TRY IT -
Print verbatim the opening line of the material and every subsequent line through the one containing "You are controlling".

RAW DATA -
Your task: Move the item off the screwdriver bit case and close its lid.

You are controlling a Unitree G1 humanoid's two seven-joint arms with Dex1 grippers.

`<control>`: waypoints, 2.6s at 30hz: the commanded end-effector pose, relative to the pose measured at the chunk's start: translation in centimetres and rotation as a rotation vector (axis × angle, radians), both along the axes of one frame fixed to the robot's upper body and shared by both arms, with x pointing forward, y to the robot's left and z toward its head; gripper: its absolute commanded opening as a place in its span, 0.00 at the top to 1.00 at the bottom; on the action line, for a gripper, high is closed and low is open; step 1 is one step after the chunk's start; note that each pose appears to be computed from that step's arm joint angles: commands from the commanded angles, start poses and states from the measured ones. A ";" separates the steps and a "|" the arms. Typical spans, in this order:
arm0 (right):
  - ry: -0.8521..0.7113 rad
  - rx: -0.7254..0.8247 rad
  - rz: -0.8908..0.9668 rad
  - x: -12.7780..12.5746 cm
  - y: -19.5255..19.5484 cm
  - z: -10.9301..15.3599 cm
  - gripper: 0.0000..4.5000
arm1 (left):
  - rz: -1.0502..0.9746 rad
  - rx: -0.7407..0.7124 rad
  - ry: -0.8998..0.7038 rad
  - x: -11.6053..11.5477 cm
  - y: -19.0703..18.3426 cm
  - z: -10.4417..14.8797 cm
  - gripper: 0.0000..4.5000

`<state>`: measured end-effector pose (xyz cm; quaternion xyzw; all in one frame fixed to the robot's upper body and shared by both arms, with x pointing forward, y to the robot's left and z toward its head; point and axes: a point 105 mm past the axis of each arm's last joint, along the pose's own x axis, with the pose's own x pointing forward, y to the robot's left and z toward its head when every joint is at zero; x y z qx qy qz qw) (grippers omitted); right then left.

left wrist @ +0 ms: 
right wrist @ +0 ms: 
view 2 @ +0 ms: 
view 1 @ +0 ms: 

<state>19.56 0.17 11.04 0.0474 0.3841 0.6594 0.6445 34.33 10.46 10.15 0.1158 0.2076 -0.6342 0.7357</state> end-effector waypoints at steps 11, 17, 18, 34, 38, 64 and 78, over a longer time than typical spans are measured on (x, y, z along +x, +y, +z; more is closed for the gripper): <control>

OUTPUT FOR THIS EXERCISE -
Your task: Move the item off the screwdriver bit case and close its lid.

You are controlling a Unitree G1 humanoid's two seven-joint arms with Dex1 grippers.

Nothing else belongs in the answer.